Eva Doloszeski

Eva Doloszeski was born in Vienna, where she spent most of her youth apart from the final years of high school, which she finished in Hamburg, Germany. She was then back in Vienna for a bachelor's degree in technical chemistry and then a master’s degree in computational science engineering. During this time, she visited EPFL in Lausanne for one semester as an Erasmus student, and now she is back in Switzerland thanks to an INSPIRE Potential Fellowship that brought her to Sereina Riniker’s group at ETH Zurich. When she’s not in the lab, she likes attending dancing classes and going hiking.

Interview by Nicola Nosengo, NCCR MARVEL in December 2023.

Have you always been interested in science?

I started being interested in it very early, and I was always curious about the physical phenomena I saw around me. Also, my parents are both engineers, and we talked a lot about science. I recall when I was young, we went hiking, and my father asked me questions like, ‘how much work is done to pull a weight up to the top of the mountain?’, and we calculated that while walking. When you have a lot of those scientific discussions with your parents you either love or hate it, and in my case, I loved it. Also, in high school I really enjoyed mathematics and chemistry, and chemistry was always my favorite subject.

Noémie Hu

Eva Doloszeski

How did you hear about the INSPIRE Potentials Program?

I had done an Erasmus semester at EPFL, where I had attended some of Nicola Marzari’s classes. I was thinking about doing an internship in a research group at EPFL so I had a talk with Clémence Corminboeuf, who told me that my profile fits the requirements of the INSPIRE Potential Program and I should apply. If I hadn’t already been in Switzerland, I may not have had the opportunity.

What is the topic of your master’s project? 

We are using a graph neural network fed with data from QM/MM molecular dynamics simulations. With QM/MM, the idea is to get your simulations to a favorable accuracy-to-cost ratio using quantum mechanics for the parts that require higher precision and the molecular mechanics part for the remaining system. In general, however, QM/MM simulations are still quite expensive, and so you can use machine learning to substitute the most computationally demanding parts, for example the QM calculations. In our case we use an equivariant graph neural network, where multipole information is included into the neural network to account for long-range interactions. In my master thesis, I test the entire workflow and investigate a more applied case where I evaluate the ligation state of phosphine ligands to nickel. These ligands can be used as catalysts in cross-coupling reactions which are of great importance in organic chemistry.

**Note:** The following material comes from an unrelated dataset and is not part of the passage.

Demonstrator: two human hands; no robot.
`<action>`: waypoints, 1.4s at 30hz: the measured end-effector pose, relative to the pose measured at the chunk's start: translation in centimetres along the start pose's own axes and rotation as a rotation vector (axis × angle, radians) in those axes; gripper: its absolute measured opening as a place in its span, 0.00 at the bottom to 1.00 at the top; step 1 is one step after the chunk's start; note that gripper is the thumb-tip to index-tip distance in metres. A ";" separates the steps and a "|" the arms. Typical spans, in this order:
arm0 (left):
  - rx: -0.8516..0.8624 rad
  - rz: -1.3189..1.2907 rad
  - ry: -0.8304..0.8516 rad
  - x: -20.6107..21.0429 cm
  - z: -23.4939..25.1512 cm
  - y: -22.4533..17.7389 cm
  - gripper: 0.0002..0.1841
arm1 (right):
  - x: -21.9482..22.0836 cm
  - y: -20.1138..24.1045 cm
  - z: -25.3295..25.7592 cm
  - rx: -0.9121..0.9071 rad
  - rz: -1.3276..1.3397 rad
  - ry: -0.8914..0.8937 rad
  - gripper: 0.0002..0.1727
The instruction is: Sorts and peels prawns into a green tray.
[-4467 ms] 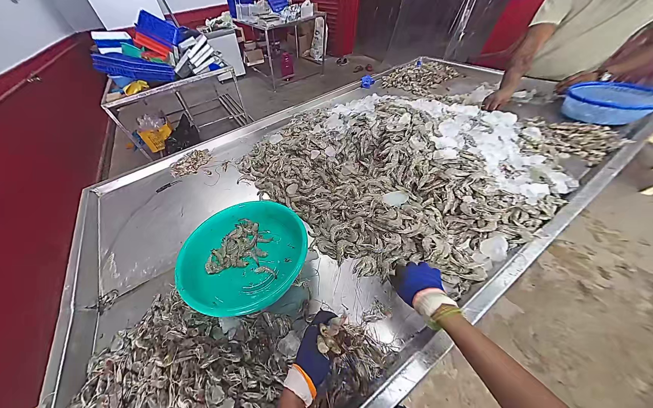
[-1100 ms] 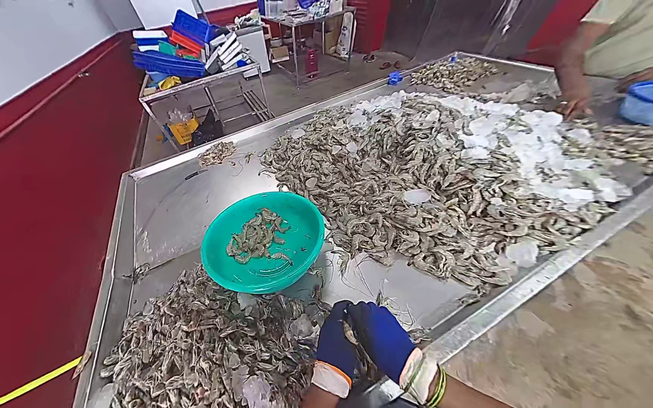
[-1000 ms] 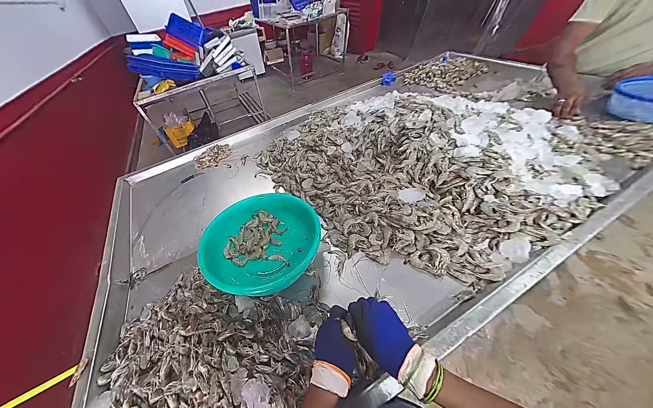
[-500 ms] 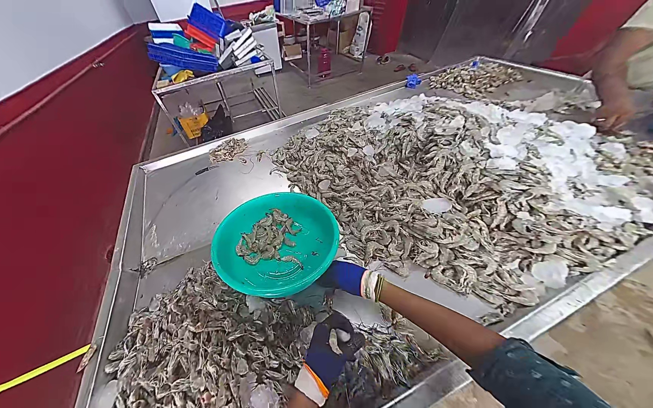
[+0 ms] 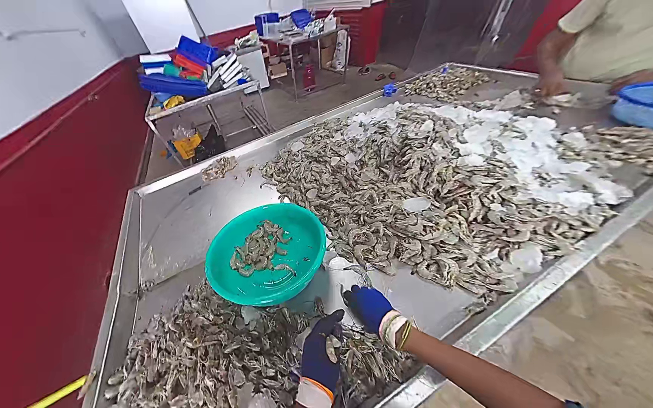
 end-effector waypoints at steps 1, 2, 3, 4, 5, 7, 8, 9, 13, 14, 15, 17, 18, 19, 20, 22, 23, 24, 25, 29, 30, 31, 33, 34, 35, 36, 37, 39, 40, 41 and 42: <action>-0.025 0.114 0.050 0.2 0.1 -0.2 0.24 | 0.5 0.5 -1.4 0.072 0.078 0.053 0.21; -0.041 0.203 0.112 0.6 0.4 -0.3 0.26 | 1.0 0.7 -2.7 0.100 0.163 0.085 0.23; -0.051 0.249 0.169 1.1 0.7 -0.2 0.29 | 1.2 0.9 -3.9 0.089 0.240 0.090 0.24; -0.069 0.263 0.210 1.8 0.9 -0.1 0.31 | 1.2 1.2 -5.1 0.064 0.290 0.079 0.23; -0.099 0.251 0.215 2.5 0.9 -0.1 0.33 | 1.0 1.6 -6.2 0.056 0.312 0.046 0.22; -0.174 0.232 0.140 3.8 0.8 -0.7 0.29 | 0.6 2.2 -7.5 0.074 0.260 -0.049 0.19; -0.220 0.274 0.128 4.1 1.0 -1.2 0.24 | 0.3 2.3 -7.8 0.074 0.206 -0.104 0.18; -0.259 0.343 0.163 4.2 1.4 -1.7 0.22 | 0.1 2.3 -7.9 0.070 0.156 -0.150 0.16; -0.247 0.402 0.356 3.7 2.1 -3.0 0.21 | 0.1 1.1 -7.5 0.025 0.040 -0.263 0.10; -0.231 0.343 0.367 3.4 2.1 -3.0 0.20 | -0.1 0.2 -7.3 0.038 0.043 -0.272 0.09; -0.222 0.267 0.351 2.9 1.8 -3.0 0.19 | -0.2 -0.9 -6.9 0.074 0.052 -0.261 0.08; -0.159 0.093 0.317 2.1 1.4 -2.4 0.18 | -0.9 -3.8 -5.5 0.140 0.115 -0.193 0.12; -0.137 0.026 0.324 1.8 1.3 -2.2 0.19 | -1.5 -4.8 -4.7 0.157 0.155 -0.173 0.15; -0.134 -0.001 0.336 1.5 1.2 -2.2 0.21 | -2.3 -5.1 -3.8 0.177 0.193 -0.183 0.18; -0.151 -0.005 0.322 1.5 1.3 -2.3 0.21 | -3.0 -4.9 -2.6 0.212 0.233 -0.213 0.21; -0.192 -0.017 0.205 1.8 1.5 -1.9 0.17 | -3.1 -3.9 0.5 0.332 0.338 -0.275 0.27; -0.209 -0.019 0.140 2.0 1.7 -1.4 0.16 | -2.3 -3.4 1.9 0.395 0.397 -0.300 0.26; -0.222 -0.014 0.084 2.0 1.9 -0.8 0.16 | -1.4 -2.8 2.8 0.424 0.423 -0.322 0.23; -0.210 0.012 0.034 1.8 2.2 -0.2 0.16 | -0.3 -2.1 3.2 0.408 0.409 -0.331 0.22; -0.017 0.101 -0.029 1.0 3.0 1.9 0.20 | 3.0 -0.8 -0.1 0.138 0.187 -0.284 0.15; -0.007 0.159 0.011 0.9 3.1 1.3 0.22 | 3.1 -0.7 -1.6 0.082 0.144 -0.247 0.14; -0.014 0.219 0.056 0.8 3.2 0.2 0.23 | 3.1 -0.7 -2.8 0.020 0.113 -0.247 0.12; -0.113 0.290 0.190 1.1 3.6 -1.4 0.23 | 2.8 -0.7 -5.1 -0.105 0.076 -0.289 0.10; -0.175 0.277 0.256 1.6 3.8 -1.9 0.22 | 2.4 -0.7 -6.0 -0.148 0.059 -0.297 0.10; -0.245 0.266 0.298 2.1 3.7 -2.5 0.20 | 2.1 -0.7 -6.6 -0.167 0.058 -0.290 0.10; -0.285 0.236 0.309 2.5 3.6 -3.0 0.17 | 1.8 -0.8 -6.9 -0.171 0.056 -0.273 0.11; -0.307 0.211 0.313 2.9 3.6 -3.2 0.16 | 1.5 -0.9 -7.1 -0.170 0.053 -0.258 0.11; -0.335 0.192 0.323 3.5 3.3 -3.5 0.17 | 1.5 -1.1 -7.6 -0.153 0.056 -0.250 0.11; -0.343 0.172 0.332 3.7 2.8 -3.8 0.18 | 1.7 -1.2 -7.8 -0.149 0.059 -0.257 0.12; -0.347 0.149 0.341 4.0 2.3 -4.0 0.21 | 1.9 -1.2 -8.1 -0.147 0.062 -0.260 0.13; -0.330 0.155 0.338 4.1 1.9 -3.8 0.24 | 2.0 -1.2 -8.2 -0.143 0.058 -0.265 0.13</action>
Point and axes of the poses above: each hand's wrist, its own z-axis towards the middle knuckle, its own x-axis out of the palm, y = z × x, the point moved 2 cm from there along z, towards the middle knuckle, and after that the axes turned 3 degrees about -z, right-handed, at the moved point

Do you think women face specific challenges in the sciences?

I do think that, especially because of an under-representation of women in science. When I was in university studying technical chemistry, we had a decent ratio of men to women. At the time of my bachelor's degree, around 40% of students were women. In other fields of engineering, you rarely exceed 20% of women and as you move up the academic ladder, the number of women decreases even more, from PhD to professor. And that is a big problem because you need role models to encourage girls to go into science.  I believe that without a balanced representation of men and women in science, there will always be a bias, which can be seen, for example, in the evaluation of performance.

Any advice for young girls interested in science?

I did a lot of tutoring and I often realized girls have less self-esteem compared to boys, especially if it comes to science or engineering subjects. Again, that is often because there are less girls in scientific classes, so there is this idea that they are less interested in science or not good at it. I would just tell them that there is no reason to believe that. That the reason why there are less girls in those fields is that society is not developed enough, and that women have the same capabilities for logical thinking and creativity and problem solving that are required for science, so they should just go for it.

What are your plans for the future?

I do not really know yet. I really enjoy working with my current research group as you have the opportunity to pursue your own ideas in an open environment with amazing people. I’m leaning towards doing a PhD and staying in academia, but I need to figure that out.